“Least Restrictive Environments”

Samuel Ogg
Literate Schools
Published in
3 min readMay 29, 2016

When we think of the least restrictive environment for students we often imagine students with disabilities, whether mental or physical, participating in a classroom with students who are not disabled. While this is all well and good, for at least one group of people it would seem as though the “least restrictive environment” is not actually that. This is because the least restrictive environment for a deaf student is not in a mainstream class but in a school for the deaf.

Now I know what you might be thinking “Oh but Sam, IDEA says that students with disabilities have a right to be included in both academic and extracurricular programs of general education. Are you saying they shouldn’t have that right?” However I want to make it abundantly clear that that is not the stance I am taking. I am simply trying to say that the LRE for a deaf student is in a school for the deaf.

When writing about the National Association of the Deaf, Hochschild and Scovronick (2003) say that “full inclusion creates language and communication barriers that are potentially harmful and, and may consequently deny many of these children an education in the Least Restrictive Environment.” (p. 139). And when you think about it they are right. Imagine being dropped into a classroom where you struggled to interact with anyone, even your teacher, without the assistance of your interpreter. Imagine a situation where 20% of the time you are the only student in your school who is deaf (Mitchell & Karchmer, 2006, p. 99). In the United States, of all the public schools serving deaf students, 80% of those schools are serving only 3 or fewer deaf students (Hill, 2012). In fact, all of the material that is being taught in mainstream schools is being presented in a nonnative language for these deaf students (no American Sign Language is not a manually coded version of English it is it’s own separate language). You don’t see parents taking their children who speak English, putting them in schools where everything is done in Spanish, giving them an interpreter, and telling them to do their best. It just doesn’t make sense. Instead we should be putting deaf students in schools and classes where they have the ability to communicate using their native language and where there are no degrees of separation, in terms of communication, between them and their teacher. Schools for the deaf even have classrooms that are much better suited for deaf students. It is not effective for a deaf student to try and figure out what a hearing classmate is saying let alone try and do it while staring at the back of their head.

A deaf classroom setup. Notice how all the students are able to see each other.
Not the greatest setup in the world for a Deaf student.

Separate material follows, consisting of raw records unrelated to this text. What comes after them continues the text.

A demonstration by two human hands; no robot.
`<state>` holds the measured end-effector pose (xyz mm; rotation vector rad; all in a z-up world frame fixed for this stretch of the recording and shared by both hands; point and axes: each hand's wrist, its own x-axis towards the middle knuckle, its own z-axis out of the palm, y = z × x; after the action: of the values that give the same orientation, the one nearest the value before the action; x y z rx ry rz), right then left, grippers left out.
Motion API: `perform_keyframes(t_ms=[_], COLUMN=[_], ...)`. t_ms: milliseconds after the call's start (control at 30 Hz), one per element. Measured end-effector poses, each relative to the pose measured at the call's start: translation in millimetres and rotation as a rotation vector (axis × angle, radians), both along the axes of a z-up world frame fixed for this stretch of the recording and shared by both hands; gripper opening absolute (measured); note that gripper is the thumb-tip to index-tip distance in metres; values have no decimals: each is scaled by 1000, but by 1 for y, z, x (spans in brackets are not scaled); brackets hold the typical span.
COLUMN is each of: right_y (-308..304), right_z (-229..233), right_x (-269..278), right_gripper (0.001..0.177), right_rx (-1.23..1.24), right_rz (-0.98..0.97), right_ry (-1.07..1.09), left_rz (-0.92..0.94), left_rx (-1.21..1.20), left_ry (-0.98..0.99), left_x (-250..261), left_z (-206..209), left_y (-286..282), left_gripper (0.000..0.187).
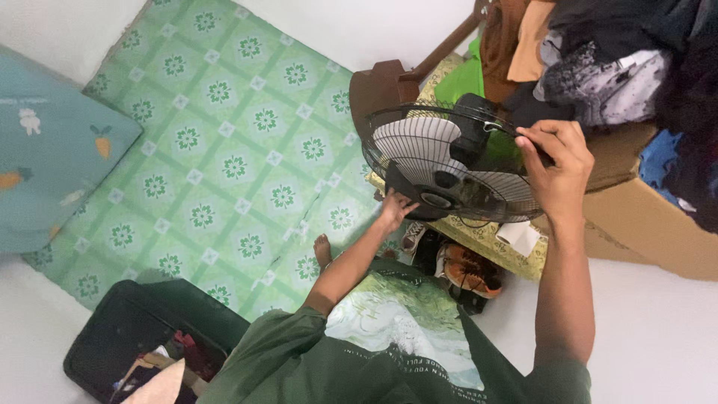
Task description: The person assembles an electric fan by attaching the front cage, inserting the fan blades, securing the blade nut, and attaching the rear cage. The person handles the fan motor, blades, and cages by hand.
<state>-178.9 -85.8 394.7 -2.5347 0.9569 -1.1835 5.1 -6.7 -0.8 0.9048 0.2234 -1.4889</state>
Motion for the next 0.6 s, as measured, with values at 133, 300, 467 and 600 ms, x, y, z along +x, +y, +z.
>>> perform_keyframes(t_ms=[133,300,467,600], right_y=[-1,0,1,4], right_z=[-6,-5,0,4], right_x=[0,1,2,-5], right_gripper=[14,19,18,19], right_rx=[-16,-5,38,140], right_rz=[27,8,13,35], right_ry=[-35,-71,-120,-156], left_rz=[-61,-146,-155,-177], left_rx=[-30,-226,-462,-389], left_ry=[-275,-444,-617,-629], left_x=[18,51,67,63], left_z=[-1,-1,0,1], left_y=[-5,9,16,17], left_gripper=[49,89,108,100])
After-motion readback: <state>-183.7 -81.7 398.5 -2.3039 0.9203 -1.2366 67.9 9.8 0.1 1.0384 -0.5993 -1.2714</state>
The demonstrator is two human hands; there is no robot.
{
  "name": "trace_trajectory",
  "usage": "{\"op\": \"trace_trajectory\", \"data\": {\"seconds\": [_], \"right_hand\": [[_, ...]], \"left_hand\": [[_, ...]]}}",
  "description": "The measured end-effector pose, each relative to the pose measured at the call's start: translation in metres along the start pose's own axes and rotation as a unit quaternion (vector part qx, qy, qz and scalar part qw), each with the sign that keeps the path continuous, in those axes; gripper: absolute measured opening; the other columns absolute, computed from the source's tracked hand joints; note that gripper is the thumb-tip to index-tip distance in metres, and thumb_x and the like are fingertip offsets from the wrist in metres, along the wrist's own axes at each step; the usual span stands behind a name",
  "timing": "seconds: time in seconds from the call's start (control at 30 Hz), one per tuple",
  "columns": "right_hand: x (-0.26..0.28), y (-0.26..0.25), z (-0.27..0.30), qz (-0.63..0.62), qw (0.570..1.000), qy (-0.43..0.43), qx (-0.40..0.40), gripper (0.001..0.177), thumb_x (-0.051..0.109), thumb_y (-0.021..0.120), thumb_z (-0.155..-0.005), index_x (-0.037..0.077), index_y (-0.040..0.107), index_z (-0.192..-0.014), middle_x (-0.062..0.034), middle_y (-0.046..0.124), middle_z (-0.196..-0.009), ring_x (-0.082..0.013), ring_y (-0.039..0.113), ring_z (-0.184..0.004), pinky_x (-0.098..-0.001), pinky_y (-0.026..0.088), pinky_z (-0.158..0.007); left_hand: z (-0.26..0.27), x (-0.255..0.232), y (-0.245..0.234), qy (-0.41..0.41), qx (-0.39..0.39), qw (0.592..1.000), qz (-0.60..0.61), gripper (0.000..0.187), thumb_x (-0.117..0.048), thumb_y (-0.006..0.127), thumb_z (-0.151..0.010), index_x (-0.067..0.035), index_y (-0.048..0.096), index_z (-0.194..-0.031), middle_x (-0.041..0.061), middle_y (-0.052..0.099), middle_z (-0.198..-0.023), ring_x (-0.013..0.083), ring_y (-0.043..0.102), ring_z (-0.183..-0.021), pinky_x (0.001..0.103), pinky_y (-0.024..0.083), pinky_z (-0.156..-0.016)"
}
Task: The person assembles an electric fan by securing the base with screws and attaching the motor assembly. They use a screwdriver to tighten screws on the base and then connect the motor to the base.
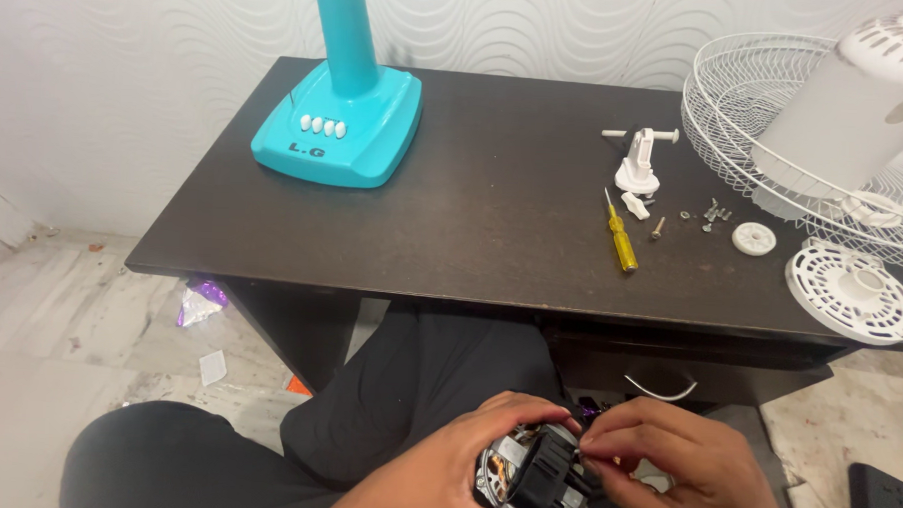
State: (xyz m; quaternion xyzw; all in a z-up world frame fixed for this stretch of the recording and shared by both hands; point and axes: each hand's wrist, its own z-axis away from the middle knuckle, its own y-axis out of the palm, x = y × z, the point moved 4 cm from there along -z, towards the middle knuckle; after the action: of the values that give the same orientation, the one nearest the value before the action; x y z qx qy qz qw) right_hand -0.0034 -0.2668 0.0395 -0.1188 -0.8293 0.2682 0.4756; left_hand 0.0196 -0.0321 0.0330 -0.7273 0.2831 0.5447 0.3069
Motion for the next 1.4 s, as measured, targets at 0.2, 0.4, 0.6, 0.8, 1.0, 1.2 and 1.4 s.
{"op": "trace_trajectory", "data": {"seconds": [0.2, 0.4, 0.6, 0.8, 1.0, 1.2, 1.4], "right_hand": [[-0.005, 0.002, 0.002, 0.022, 0.999, -0.043, 0.015, 0.017, 0.011, 0.085, -0.079, 0.012, 0.078, -0.095, -0.0001, 0.078, -0.101, -0.0097, 0.075, -0.087, -0.0224, 0.06, -0.07], [-0.008, 0.002, -0.003, 0.052, 0.994, -0.097, 0.03, 0.021, 0.01, 0.084, -0.078, 0.013, 0.079, -0.099, 0.0015, 0.078, -0.102, -0.0108, 0.074, -0.092, -0.0236, 0.059, -0.074], [-0.022, 0.006, 0.007, 0.051, 0.994, -0.096, 0.02, 0.023, 0.011, 0.085, -0.078, 0.014, 0.078, -0.1, 0.001, 0.078, -0.102, -0.0101, 0.078, -0.093, -0.0223, 0.063, -0.074], [-0.033, 0.008, 0.002, 0.029, 0.993, -0.103, 0.042, 0.018, 0.013, 0.079, -0.083, 0.011, 0.081, -0.1, -0.0028, 0.078, -0.1, -0.0134, 0.075, -0.095, -0.0241, 0.063, -0.08], [-0.037, 0.008, 0.002, 0.045, 0.99, -0.118, 0.068, 0.017, 0.016, 0.077, -0.086, 0.007, 0.079, -0.1, -0.0042, 0.076, -0.101, -0.0144, 0.075, -0.096, -0.0262, 0.06, -0.081], [-0.035, 0.003, 0.0, 0.061, 0.984, -0.142, 0.089, 0.022, 0.018, 0.078, -0.084, 0.009, 0.079, -0.103, -0.0047, 0.074, -0.104, -0.0155, 0.073, -0.099, -0.0271, 0.06, -0.081], [-0.033, 0.007, 0.002, 0.002, 0.993, -0.093, 0.07, 0.019, 0.011, 0.082, -0.082, 0.011, 0.081, -0.101, -0.0035, 0.075, -0.104, -0.0157, 0.072, -0.099, -0.0267, 0.062, -0.08]], "left_hand": [[-0.001, -0.003, 0.001, -0.011, 0.0, 1.0, 0.004, 0.08, -0.028, 0.083, -0.082, -0.003, 0.051, -0.152, 0.013, 0.054, -0.152, 0.027, 0.053, -0.147, 0.039, 0.04, -0.125], [-0.004, -0.009, 0.0, -0.015, 0.011, 1.0, -0.005, 0.079, -0.033, 0.078, -0.086, -0.004, 0.05, -0.154, 0.015, 0.053, -0.152, 0.0282, 0.051, -0.149, 0.04, 0.037, -0.126], [0.004, 0.013, 0.0, 0.007, 0.015, 1.0, -0.01, 0.076, -0.038, 0.073, -0.091, -0.005, 0.047, -0.154, 0.015, 0.052, -0.152, 0.0294, 0.051, -0.149, 0.041, 0.038, -0.125], [-0.016, 0.06, 0.0, 0.074, 0.04, 0.995, -0.055, 0.065, -0.04, 0.061, -0.104, -0.005, 0.048, -0.157, 0.017, 0.054, -0.154, 0.0309, 0.048, -0.151, 0.043, 0.036, -0.128], [-0.014, 0.086, 0.0, 0.032, 0.036, 0.999, -0.02, 0.07, -0.044, 0.064, -0.101, -0.005, 0.047, -0.157, 0.016, 0.052, -0.155, 0.0306, 0.047, -0.151, 0.045, 0.036, -0.126], [-0.015, 0.066, 0.001, 0.004, 0.031, 0.999, 0.026, 0.08, -0.052, 0.071, -0.093, -0.004, 0.044, -0.152, 0.016, 0.052, -0.153, 0.0292, 0.05, -0.149, 0.045, 0.037, -0.127], [-0.011, 0.039, 0.0, -0.001, 0.017, 0.999, 0.047, 0.075, -0.05, 0.072, -0.093, -0.004, 0.047, -0.147, 0.015, 0.055, -0.151, 0.0267, 0.052, -0.149, 0.043, 0.037, -0.127]]}}
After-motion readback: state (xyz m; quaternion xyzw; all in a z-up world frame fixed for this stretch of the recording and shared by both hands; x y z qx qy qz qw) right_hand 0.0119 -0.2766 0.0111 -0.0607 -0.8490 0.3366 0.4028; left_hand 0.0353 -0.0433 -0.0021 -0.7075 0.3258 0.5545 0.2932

It just doesn’t make sense to take a deaf kid and put them in a “least restrictive environment” where they have to use an interpreter, may be the only deaf student, and are often not properly accommodated. It really doesn’t make sense when that student could be attended a school for the deaf where they could learn in their native language and would be provided with all the accommodations that they need. It isn’t fair to deprive deaf children of their language and force them into mainstream schools. It is these kinds of practices that lead to some hearing students knowing more sign language than some deaf students and ultimately cause deaf students to suffer from life long language deficits that could have been prevented.

Hill, J. C. (2012). Language attitudes in the American deaf community. Washington, D.C.: Gallaudet University Press.

Hochschild, J. L., & Scovronick, N. B. (2003). The American Dream and the Public Schools. New York: Oxford University Press.

Mitchell, R. E., & Karchmer, M. A. (2006). Demographics of Deaf Education: More Students in More Places. American Annals of the Deaf, 151(2), 95–104.